I recently became interested in recommender systems. You know, the thing on Amazon that tells you which products you might be interested in. Or the stuff on Spotify that gives you a song you might like. On YouTube the next videos shown. On StumbleUpon, your next stumble. On a news page, another article.
Conceptual Approaches
There are three basic approaches:
- Product Similarity: You watched Saw I, Saw II and Saw III. All of them are similar to Saw IV.
- User similarity: Users that liked Saw I, Saw II and Saw III usually also liked Saw IV.
- Basket analysis: You bought eggs and sugar, maybe you want to buy milk as well.
Recommender systems based on product similarity are also called "content-based recommender systems". The New York Times article recommendation is an example for that.
Recommander systems based on user similarity are also called "collaborative filtering". movielens.org is an example for that.
Pandora is an example for content-based recommendation + collaborative filtering.
Basic Content-based Recommendations
Levenshteins edit distance applied on the product name is probably the simplest approach that has a mimimal chance of some reasonable results.
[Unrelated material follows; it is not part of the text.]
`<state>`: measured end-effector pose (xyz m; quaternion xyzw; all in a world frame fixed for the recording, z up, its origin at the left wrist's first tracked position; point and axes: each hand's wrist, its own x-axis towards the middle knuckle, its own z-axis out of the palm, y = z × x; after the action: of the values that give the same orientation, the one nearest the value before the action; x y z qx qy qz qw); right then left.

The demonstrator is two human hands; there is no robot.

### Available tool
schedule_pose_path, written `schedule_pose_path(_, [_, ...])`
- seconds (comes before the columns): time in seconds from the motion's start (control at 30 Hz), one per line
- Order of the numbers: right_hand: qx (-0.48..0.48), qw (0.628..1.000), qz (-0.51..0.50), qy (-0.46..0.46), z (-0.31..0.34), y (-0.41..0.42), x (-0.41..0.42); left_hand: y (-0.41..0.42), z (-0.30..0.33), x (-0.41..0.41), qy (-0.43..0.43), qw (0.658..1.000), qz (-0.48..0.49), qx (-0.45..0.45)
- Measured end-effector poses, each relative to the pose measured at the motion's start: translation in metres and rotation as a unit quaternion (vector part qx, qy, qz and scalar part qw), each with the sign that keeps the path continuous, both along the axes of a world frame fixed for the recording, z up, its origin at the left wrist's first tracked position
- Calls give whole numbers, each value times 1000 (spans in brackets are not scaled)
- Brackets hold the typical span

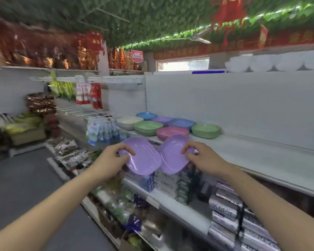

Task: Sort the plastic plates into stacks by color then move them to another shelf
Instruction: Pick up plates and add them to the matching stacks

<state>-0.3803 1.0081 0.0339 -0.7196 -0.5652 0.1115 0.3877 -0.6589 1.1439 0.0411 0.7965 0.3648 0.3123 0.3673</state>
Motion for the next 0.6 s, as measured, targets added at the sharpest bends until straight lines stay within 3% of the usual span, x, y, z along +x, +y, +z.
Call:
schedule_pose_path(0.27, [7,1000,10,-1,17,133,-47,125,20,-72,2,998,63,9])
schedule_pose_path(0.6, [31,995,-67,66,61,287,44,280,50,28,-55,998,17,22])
The next level in complexity are rules:
- Movies by a director you liked
- Movies with a actor you liked
- Count "links" (actors, directors, producers, ...) and rank by most links
One more level of complexity is using clustering algorithms. One way is to make a product to a vector and use a similarity measure (e.g. cosine similarity). If you have natural laguage descriptions you can use tf-idf features and then use a similarity measure. You would then recommend the most similar products.
- Cosine-Similarity
- Let $x$ and $y$ be items. Their cosine similarity is defined as $$f(x, y) := \frac{\sum_i x_i y_i}{\sqrt{\sum_i x_i^2} \sqrt{\sum_i y_i^2}}$$
- Centered Cosine Similarity
- Subtract the mean value from all elements. If you have null values, don't change anything there. Then apply the cosine similarity.
- Jaccard Similarity
- Let $x$ and $y$ be items and $r_x, r_y$ be their attributes. Their jaccard similarity is defined as $$f(x, y) := \frac{|r_x \cap r_y|}{|r_x \cup r_y|}$$
- Minkowski Distance
- $$f(x, y) := \left ( \sum_{i=1}^n {|x_i - y_i|}^p \right )^{1/p}$$
- Mahalanobis distance
- The Mahalanobis distance of an observation from a set of observations with mean $\vec{\mu} = ( \mu_1, \mu_2, \mu_3, \dots , \mu_N )^T$ and covariance matrix $S$ is defined as: $$D_M(\vec{x}) = \sqrt{(\vec{x} - \vec{\mu})^T S^{-1} (\vec{x}-\vec{\mu})}$$
User-Based Collaborative Filtering
Users can have different scales on which they rate stuff:
- Binary: Like / Dislike (and "not seen")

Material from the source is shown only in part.